Applied Threat Intelligence: Use Case #2, Incident Response/ManagementBy Mike Rothman
As we continue with our Applied Threat Intelligence series, let us now look at the next use case: incident response/management. Similar to the way threat intelligence helps with security monitoring, you can use TI to focus investigations on the devices most likely to be impacted, and help to identify adversaries and their tactics to streamline response.
TI + IR/M
As in our last post, we will revisit the incident response and management process, and then figure out which types of TI data can be most useful and where.
You can get a full description of all the process steps in our full Leveraging TI in Incident Response/Management paper.
Trigger and escalate
The incident management process starts with a trigger kicking off a response, and the basic information you need to figure out what’s going on depends on what triggered the alert. You may get alerts from all over the place, including monitoring systems and the help desk. But not all alerts require a full incident response – much of what you deal with on a day-to-day basis is handled by existing security processes.
Where do you draw the line between a full response and a cursory look? That depends entirely on your organization.
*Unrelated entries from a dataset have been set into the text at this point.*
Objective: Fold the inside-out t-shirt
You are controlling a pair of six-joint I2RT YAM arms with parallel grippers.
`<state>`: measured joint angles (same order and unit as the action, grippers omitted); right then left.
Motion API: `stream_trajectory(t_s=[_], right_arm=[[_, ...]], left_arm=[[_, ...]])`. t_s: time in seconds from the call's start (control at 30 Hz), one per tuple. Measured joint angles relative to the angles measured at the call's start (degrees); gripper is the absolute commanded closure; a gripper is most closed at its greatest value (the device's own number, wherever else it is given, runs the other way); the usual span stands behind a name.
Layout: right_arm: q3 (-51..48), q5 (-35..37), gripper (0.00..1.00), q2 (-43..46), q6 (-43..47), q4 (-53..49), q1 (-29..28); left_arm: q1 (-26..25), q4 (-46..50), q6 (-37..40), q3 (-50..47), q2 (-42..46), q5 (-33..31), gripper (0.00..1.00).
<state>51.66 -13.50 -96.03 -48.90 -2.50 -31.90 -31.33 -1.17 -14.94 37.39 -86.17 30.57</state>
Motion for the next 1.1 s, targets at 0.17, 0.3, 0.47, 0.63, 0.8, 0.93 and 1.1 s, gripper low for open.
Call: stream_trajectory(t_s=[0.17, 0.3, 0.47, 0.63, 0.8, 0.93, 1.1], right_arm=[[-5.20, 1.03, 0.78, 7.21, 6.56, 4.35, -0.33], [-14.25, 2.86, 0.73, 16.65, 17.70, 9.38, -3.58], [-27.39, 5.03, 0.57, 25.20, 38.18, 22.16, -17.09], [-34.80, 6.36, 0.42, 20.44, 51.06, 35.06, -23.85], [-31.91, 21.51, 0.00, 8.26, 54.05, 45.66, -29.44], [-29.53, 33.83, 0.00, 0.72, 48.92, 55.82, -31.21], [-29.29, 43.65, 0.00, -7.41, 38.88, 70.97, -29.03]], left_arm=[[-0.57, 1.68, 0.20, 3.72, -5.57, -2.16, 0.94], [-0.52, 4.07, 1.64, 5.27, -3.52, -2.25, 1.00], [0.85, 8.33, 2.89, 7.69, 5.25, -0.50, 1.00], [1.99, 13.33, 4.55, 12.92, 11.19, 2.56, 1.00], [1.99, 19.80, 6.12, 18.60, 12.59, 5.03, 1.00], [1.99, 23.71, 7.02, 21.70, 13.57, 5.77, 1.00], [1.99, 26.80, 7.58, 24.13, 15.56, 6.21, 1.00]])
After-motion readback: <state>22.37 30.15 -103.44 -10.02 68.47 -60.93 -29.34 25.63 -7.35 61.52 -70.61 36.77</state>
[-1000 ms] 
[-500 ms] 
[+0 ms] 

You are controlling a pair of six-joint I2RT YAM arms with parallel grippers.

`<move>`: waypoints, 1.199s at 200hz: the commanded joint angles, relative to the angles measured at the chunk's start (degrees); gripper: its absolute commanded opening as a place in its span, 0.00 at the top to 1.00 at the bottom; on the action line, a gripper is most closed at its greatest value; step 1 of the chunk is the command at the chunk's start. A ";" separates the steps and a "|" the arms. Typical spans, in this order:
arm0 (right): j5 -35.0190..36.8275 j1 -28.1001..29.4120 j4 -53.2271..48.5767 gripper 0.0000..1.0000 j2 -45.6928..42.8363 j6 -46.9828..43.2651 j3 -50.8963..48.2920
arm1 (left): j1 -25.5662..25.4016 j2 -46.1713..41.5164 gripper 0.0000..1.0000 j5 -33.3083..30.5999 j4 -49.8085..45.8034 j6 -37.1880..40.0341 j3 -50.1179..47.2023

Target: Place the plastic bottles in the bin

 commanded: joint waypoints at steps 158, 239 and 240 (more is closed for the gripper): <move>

Regardless of the criteria you choose, all parties (including management, ops, security, etc.) must be clear on which situations require a full investigation and which do not, before you can decide whether to pull the trigger. Once you escalate an appropriate resource is assigned and triage begins.
Before you do anything, you need to define accountabilities within the team. That means specifying the incident handler and lining up resources based on the expertise needed. Perhaps you need some Windows gurus to isolate a specific vulnerability in XP. Or a Linux jockey to understand how the system configurations were changed. Every response varies a bit, and you want to make sure you have the right team in place.
As you narrow down the scope of data needing analysis, you might filter on the segments attacked or logs of the application in question. You might collect forensics from all endpoints at a certain office, if you believe the incident was contained. Data reduction is necessary to keep the data set to investigate manageable.
You may have an initial idea of who is attacking you, how they are doing it, and their mission based on the alert that triggered the response, but now you need to prove that hypothesis. This is where threat intelligence plays a huge role in accelerating your response. Based on indicators you found you can use a TI service to help identify a potentially responsible party, or more likely a handful of candidates. You don’t need legal attribution, but this information can help you understand the attacker and their tactics.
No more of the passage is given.